- Prompt: Your answer must be one number: the count of lines below that hold the word "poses".

Source records
-- Opening Marker --

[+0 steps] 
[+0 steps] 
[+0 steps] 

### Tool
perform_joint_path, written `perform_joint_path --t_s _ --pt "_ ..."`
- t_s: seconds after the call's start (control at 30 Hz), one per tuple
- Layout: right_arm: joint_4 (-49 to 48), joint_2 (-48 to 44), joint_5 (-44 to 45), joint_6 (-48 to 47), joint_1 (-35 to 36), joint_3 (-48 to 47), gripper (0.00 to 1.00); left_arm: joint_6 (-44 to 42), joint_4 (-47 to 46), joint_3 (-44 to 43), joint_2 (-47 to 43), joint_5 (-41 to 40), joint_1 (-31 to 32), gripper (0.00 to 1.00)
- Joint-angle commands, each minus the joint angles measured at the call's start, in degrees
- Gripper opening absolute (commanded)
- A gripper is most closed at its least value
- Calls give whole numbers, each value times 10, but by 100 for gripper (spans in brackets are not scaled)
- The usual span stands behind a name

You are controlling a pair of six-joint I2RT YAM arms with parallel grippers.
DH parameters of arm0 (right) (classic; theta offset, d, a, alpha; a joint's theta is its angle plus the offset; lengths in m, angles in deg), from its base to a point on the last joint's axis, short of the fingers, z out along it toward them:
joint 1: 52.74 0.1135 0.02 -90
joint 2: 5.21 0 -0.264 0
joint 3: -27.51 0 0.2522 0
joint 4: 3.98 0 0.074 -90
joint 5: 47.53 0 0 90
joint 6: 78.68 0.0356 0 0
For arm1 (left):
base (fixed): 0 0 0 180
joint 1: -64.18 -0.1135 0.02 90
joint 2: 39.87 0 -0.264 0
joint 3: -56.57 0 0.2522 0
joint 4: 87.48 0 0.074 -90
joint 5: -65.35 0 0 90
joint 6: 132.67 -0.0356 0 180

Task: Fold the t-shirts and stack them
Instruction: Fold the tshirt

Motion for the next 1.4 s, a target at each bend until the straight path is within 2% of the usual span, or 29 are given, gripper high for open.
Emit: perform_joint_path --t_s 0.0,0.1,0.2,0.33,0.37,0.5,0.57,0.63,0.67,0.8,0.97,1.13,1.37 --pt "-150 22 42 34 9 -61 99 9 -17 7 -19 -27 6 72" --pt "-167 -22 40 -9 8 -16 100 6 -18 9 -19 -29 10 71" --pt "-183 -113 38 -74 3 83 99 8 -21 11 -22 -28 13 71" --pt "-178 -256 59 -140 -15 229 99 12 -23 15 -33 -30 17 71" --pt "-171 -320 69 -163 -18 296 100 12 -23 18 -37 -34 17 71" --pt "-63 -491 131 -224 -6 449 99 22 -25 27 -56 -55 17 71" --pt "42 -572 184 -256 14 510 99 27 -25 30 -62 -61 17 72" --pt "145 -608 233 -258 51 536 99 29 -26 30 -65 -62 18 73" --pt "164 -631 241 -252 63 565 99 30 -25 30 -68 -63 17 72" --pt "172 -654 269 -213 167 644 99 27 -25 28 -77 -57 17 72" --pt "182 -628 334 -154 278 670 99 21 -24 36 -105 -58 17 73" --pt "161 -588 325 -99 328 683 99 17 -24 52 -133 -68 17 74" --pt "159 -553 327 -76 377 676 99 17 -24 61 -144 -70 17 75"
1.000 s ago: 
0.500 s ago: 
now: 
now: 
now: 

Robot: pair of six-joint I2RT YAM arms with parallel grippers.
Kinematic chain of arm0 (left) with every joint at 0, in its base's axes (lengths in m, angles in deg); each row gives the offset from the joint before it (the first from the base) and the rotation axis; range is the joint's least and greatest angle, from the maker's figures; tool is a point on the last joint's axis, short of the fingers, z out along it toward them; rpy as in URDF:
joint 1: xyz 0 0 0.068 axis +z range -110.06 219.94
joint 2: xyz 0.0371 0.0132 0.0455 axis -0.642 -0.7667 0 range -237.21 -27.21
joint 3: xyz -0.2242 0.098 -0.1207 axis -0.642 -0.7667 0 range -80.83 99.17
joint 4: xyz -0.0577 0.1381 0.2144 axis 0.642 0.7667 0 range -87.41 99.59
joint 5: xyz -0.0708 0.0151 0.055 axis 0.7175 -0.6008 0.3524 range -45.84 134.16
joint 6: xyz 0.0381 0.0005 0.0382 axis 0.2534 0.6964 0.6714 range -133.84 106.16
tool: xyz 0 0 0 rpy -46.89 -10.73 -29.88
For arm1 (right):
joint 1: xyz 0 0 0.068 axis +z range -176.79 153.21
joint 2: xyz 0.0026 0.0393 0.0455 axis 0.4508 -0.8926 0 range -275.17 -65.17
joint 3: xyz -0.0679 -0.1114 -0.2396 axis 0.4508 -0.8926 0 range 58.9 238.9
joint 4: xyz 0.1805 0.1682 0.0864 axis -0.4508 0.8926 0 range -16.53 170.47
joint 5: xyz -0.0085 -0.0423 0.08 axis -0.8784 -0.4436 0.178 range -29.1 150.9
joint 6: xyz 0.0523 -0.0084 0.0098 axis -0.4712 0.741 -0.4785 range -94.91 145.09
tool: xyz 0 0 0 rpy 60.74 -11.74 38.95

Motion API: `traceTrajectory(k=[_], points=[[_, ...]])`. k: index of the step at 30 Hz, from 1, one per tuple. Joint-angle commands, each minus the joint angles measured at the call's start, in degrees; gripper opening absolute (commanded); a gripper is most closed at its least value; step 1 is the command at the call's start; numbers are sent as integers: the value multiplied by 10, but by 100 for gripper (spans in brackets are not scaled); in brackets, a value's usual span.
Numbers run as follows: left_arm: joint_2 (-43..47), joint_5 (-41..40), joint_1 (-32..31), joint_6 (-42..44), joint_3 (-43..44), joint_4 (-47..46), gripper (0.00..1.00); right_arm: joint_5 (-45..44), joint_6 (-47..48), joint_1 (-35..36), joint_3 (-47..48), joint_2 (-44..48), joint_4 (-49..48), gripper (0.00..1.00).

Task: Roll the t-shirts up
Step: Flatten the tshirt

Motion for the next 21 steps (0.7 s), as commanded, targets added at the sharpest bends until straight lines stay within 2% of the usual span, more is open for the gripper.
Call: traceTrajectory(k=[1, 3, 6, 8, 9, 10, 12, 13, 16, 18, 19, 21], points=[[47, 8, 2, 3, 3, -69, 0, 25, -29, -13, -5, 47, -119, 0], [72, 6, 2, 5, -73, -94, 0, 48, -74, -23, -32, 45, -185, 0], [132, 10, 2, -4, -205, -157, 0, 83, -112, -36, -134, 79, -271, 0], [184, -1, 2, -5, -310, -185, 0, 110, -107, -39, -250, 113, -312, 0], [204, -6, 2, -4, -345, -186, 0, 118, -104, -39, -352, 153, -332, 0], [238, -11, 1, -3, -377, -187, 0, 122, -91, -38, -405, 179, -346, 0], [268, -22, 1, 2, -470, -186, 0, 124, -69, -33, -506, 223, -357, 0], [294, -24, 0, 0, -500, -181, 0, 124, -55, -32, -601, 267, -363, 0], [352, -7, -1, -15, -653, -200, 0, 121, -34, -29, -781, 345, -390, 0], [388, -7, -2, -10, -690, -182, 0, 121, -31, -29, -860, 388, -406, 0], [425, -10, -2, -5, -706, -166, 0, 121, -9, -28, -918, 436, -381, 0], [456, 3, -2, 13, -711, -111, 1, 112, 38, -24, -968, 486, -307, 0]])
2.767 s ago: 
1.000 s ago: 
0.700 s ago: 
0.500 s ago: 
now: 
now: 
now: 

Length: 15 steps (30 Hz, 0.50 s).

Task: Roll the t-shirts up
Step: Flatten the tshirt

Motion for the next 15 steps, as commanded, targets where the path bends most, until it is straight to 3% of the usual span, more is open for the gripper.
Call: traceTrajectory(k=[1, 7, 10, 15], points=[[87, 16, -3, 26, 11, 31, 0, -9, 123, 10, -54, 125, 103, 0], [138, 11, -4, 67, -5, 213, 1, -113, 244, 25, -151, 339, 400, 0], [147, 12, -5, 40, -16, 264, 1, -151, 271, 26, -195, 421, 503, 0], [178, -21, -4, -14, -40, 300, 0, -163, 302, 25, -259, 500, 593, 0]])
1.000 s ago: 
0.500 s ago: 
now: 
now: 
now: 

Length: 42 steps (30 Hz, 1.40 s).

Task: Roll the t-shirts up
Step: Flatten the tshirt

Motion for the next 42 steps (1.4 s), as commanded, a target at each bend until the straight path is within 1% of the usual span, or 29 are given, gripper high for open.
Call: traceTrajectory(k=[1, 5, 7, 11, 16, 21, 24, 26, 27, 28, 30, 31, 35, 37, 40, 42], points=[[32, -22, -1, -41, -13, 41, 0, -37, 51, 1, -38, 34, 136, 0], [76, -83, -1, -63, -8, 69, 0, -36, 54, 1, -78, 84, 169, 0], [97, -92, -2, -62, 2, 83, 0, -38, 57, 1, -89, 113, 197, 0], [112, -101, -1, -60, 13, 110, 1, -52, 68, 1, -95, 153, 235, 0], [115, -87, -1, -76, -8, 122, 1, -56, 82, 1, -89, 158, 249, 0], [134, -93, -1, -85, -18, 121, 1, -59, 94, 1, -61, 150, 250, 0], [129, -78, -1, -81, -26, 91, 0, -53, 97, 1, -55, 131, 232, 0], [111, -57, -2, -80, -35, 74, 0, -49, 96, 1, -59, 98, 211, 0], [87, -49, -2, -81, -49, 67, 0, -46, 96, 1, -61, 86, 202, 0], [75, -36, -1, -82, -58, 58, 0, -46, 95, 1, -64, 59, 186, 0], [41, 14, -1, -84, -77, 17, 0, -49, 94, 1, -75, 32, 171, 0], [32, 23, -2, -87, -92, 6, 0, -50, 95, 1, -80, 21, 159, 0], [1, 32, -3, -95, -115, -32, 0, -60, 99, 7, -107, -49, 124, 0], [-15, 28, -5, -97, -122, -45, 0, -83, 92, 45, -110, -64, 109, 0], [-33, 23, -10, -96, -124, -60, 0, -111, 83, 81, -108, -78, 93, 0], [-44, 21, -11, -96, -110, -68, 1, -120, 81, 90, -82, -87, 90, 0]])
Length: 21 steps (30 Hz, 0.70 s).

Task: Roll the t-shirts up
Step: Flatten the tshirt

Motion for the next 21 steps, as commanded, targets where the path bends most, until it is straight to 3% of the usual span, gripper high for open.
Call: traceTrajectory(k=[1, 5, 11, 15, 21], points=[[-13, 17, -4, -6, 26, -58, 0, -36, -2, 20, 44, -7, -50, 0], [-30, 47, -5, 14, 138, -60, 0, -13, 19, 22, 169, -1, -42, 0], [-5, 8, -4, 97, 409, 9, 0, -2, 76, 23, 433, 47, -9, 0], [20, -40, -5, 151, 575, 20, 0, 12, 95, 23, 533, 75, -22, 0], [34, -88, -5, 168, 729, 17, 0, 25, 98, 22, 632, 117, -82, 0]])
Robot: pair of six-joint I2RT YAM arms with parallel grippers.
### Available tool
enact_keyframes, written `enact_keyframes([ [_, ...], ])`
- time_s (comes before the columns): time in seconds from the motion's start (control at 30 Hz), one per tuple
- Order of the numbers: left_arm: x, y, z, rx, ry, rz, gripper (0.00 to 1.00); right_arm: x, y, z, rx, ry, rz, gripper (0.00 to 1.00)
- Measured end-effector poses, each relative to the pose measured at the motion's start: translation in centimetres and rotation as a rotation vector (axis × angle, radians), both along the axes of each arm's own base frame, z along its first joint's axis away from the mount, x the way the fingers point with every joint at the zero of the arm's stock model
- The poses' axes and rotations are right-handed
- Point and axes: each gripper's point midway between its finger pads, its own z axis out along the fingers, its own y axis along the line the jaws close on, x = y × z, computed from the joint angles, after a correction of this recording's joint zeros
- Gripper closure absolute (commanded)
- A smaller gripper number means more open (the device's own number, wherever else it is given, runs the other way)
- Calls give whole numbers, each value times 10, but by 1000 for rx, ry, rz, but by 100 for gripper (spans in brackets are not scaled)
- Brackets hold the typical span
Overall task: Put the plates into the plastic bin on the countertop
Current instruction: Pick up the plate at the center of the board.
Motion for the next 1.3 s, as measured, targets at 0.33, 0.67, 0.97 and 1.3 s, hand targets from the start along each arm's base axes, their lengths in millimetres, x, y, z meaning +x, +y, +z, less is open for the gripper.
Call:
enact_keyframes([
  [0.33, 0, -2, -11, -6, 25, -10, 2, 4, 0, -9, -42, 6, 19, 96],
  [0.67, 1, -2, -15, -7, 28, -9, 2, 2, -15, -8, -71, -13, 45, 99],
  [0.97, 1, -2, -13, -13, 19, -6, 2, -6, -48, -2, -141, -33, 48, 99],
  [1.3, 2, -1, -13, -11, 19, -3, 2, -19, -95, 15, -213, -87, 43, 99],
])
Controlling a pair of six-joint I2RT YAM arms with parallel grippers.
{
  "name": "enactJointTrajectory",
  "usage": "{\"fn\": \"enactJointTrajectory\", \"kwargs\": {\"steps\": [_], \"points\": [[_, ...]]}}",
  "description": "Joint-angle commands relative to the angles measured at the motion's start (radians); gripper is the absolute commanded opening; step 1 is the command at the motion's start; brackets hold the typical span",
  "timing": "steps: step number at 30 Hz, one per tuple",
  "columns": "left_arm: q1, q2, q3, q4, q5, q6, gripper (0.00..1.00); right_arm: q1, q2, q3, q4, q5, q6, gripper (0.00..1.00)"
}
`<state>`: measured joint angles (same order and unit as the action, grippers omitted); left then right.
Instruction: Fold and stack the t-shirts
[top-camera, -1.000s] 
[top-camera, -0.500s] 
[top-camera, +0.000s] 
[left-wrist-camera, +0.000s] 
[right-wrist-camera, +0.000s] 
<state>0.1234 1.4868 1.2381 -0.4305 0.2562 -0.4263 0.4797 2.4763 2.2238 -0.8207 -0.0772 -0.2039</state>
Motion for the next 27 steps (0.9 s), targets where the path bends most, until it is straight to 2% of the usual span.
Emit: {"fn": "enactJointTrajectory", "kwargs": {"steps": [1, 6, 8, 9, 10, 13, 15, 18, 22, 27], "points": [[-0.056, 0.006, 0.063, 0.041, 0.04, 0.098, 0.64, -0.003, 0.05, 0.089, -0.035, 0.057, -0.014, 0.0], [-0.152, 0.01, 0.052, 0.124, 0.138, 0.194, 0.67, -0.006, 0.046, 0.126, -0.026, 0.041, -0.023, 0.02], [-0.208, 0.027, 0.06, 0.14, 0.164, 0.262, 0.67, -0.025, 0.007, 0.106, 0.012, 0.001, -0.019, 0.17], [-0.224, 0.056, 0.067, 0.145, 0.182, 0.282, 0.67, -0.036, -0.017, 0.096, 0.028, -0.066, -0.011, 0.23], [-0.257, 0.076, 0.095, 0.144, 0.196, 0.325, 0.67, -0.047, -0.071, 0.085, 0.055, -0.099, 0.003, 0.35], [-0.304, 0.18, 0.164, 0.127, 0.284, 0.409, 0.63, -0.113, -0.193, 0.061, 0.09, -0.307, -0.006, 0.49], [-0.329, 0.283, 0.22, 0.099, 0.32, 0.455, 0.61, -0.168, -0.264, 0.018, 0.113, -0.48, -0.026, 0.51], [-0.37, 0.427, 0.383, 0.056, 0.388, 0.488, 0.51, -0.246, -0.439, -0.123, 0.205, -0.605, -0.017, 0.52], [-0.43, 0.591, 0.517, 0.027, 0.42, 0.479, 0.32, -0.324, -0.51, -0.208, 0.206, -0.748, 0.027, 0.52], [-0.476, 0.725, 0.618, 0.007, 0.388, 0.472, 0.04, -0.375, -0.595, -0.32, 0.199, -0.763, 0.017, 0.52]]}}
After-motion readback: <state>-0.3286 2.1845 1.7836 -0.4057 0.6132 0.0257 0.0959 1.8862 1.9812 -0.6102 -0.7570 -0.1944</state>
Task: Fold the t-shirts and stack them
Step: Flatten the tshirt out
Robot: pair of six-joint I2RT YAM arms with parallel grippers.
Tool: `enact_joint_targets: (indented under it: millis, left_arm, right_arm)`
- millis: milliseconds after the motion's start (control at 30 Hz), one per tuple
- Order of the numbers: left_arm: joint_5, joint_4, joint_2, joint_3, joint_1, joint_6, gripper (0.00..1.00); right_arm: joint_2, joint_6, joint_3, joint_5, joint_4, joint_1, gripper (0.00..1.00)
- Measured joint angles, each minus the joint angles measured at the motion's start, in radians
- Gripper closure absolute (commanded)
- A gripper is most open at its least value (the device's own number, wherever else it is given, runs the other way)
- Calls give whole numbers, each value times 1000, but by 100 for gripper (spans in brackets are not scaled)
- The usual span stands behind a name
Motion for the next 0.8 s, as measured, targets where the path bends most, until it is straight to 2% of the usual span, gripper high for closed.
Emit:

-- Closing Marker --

- Exercise answer: 2